Codebase for MeLi 2021 data challenge

Primary LanguageJupyter NotebookMIT LicenseMIT

Yolanda

This repository contains the codebase for my solution to the MeLi data challenge 2021.

TL;DR

The final model consists of two stacked models: the level-1 model is a single LightGBM trained to forecast the sold quantity, and level-2 model is a neural network that takes level-1 output as input (plus other features) and learns to minimize the RPS.

Model description

The model consist of a 2-level stacking model. The first model is trained to predict the sold_quantity value.

Details of level 1 model:

Details of level 2 model:

The level 2 model has a head of size 30, where the value at position i represents the probability of stock-out at day i+1.

@torch.jit.script
def rps_loss(preds, targets):
    return torch.mean(torch.sum((targets - preds)**2, dim=1))

Optiming only the loss above gives very noisy probility estimates.
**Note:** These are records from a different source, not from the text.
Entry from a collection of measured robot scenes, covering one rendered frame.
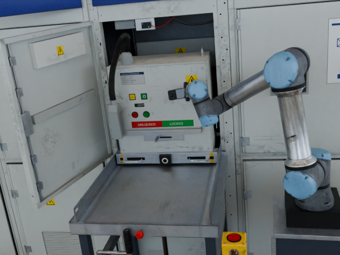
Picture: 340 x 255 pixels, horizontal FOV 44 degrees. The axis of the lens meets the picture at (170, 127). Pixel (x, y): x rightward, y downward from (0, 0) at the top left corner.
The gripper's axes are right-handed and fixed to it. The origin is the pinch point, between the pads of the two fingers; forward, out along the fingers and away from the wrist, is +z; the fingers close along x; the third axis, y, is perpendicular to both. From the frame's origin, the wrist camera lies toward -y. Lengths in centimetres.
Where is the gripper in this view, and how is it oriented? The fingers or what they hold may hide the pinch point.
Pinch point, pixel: (184, 92)
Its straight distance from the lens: 201.2
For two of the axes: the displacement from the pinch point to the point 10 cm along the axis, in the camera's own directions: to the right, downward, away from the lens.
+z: -0.7, -0.6, 10.0
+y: 9.9, -1.3, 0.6
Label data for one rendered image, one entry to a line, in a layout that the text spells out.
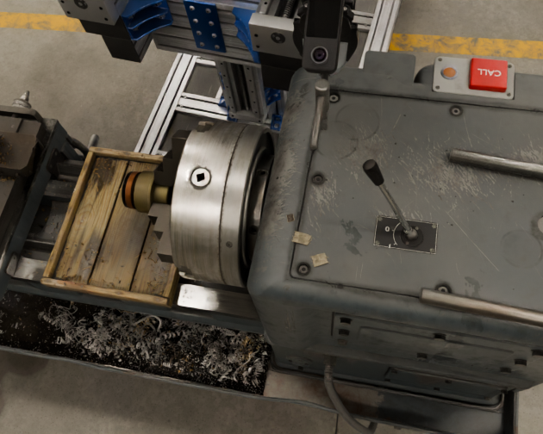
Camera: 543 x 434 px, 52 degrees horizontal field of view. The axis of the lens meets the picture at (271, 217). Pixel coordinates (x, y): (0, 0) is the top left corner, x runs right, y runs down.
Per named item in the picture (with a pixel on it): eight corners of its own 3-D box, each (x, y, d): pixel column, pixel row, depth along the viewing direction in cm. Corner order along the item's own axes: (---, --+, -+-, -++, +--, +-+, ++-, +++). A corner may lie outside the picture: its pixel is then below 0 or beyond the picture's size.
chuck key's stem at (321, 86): (328, 132, 93) (328, 90, 83) (315, 131, 94) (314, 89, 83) (330, 121, 94) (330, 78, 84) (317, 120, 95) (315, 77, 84)
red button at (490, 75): (504, 67, 97) (508, 59, 95) (503, 96, 95) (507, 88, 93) (469, 64, 98) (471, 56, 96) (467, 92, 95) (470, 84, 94)
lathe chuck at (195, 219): (265, 158, 127) (243, 95, 97) (240, 293, 120) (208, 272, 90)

For that reason I included a term to penalize high variations between neighbor probabilities:

@torch.jit.script
def discont_loss(probs):
    return torch.mean(torch.sqrt(torch.sum(torch.diff(probs, dim=1)**2, dim=1)))
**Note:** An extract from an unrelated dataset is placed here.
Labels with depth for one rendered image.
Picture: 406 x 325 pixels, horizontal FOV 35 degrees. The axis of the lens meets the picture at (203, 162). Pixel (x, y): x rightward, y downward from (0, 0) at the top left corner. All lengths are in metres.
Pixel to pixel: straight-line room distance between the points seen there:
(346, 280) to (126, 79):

The final loss is rps_loss(preds, targets) + alpha * discont_loss(preds) with alpha=5 (barely tuned).

Stacking description

Yolanda-Overview (1)

Submission generation

All the codes for data preparation and modeling are in the notebooks/ directory, however, only a subset of these notebooks are used to generate the final submission. Below is the list of the utilized notebooks as well as the order of execution:

Data preparation:

  • Download and place the competition data in the data/ directory.
  • Run notebooks/preproc-m1.ipynb -> prepares data for level-1 model.
  • Run notebooks/eda.ipynb -> performs EDA, computes unpredictable.csv (skus with not enough information) and computes scales.csv (scale values for RMSSE).
  • Run notebooks/preproc_assessment.ipynb -> computes skus_assess_m1.yaml (skus for assessment of level-1 model), the synthetic validation sets (validation_seed*.csv & validation_seed*\_harder.csv) and validation_m3.csv (the targets for the level-2 model).

Modeling:

  • Run notebooks/encoders.ipynb -> trains the categorical encoders (GLMM) for stage1 and stage2 of level-1 model.
  • Run notebooks/train_lgbm-m1-sm.ipynb -> train a LightGBM model for predicting the sold quantity at sku level. The stage1 is for generating the oof predictions, while stage2 is for generating the final predictions.
    • output-1: results/oof_preds_lgbm-m1.csv the oof predictions (for the period of 2021-03-02 to 2021-03-31).
    • output-2: results/preds_m1_lgbm_sub{SUB_NBR}.csv the predictions for the test period.
  • Run notebooks/train_1dcnn-m3.ipynb -> take the oof predictions of level1 model and train a 1dcnn stacking model that learns to minimze the RPS. Then applies the trained model over the level-1 predictions on the test period.